Regions with significant populations
- Guinea: 131,000^{[unreliable source]}
- Senegal: 136,000
- Sierra Leone: 52,000
- Mali: 19,000^{[unreliable source]}

Languages
- Yalunka, French

Religion
- Sunni Islam

Related ethnic groups
- Susu people, Soninke people, Mikhifore people, Jakhanke people,

= Yalunka people =

Ethnic group of West Africa

The Yalunka, or Dialonké, are a Mandé-speaking people and the original inhabitants of Futa Jallon (Fouta Djallon), a mountainous region in Guinea, West Africa.
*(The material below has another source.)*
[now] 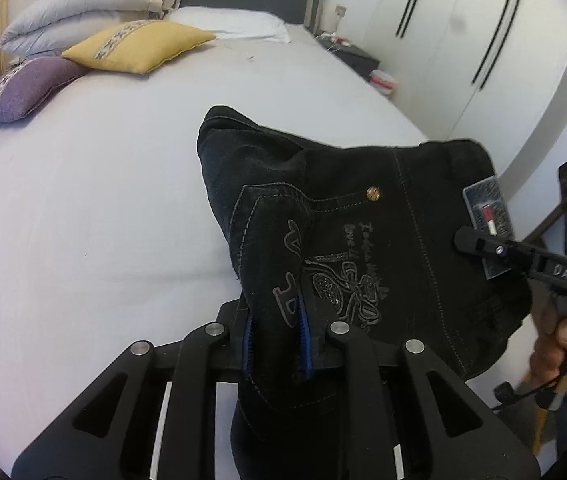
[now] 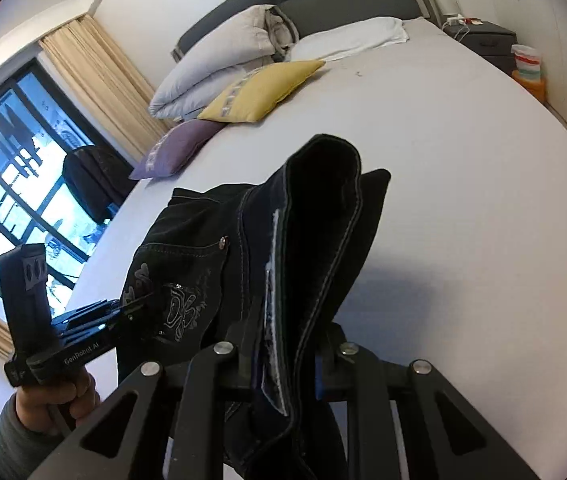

The Yalunka people live primarily in Guinea, particularly in Faranah, while smaller communities are found in Kouroussa. Additional Yalunka are also located in northeastern Sierra Leone, southeastern Senegal, and southwestern Mali.

The Yalunka are a branch of the Mandé peoples. They are closely related to the Susu people, and some scholars classify the two as one group. The Yalunka are notable for having first converted to Islam, but then renouncing Islam en masse when Muslim Fula people began dominating their region. In the eighteenth century, many of the Yalunka's were displaced from the Futa Jallon. The Yalunka fought against the Fula jihads, left Futa Jallon, migrating south to the foothills of the mountains in Mamou or east to live amongst the Mandinka people of Upper Guinea, others migrated and established new towns such as Falaba near the region where Rokel River starts, while the remaining of the Yalunka went further into the mountains to settle among the Kuranko, Limba and Kissi people. In the midst some were raided by Almamy Samori Toure during the Wassoulou Empire expansion. Ultimately, The Yalunka were subdued and absorbed by the Imamate of Futa Jallon.

They speak the Yalunka language, which belongs to the Mande branch of the Niger–Congo language family. Yalunka is mutually intelligible with Susu language.

==Ethnonymy==
The Yalunka people are referred to as Jalonca, Jalonga, Jalonka, Jalooke, Jalonke, Jalunka, Jalunke, Jellonke, Yalanka, Yalonga, Yalounka, Yalunga, Yalonka, Yalonke, Yalunke, Dialanké, Dialinké, Dialonka, Dialonque, Djallonké, Djallonka, Djallounké, Djallounka, Dyalonké, Dyalonka, or Dialonké.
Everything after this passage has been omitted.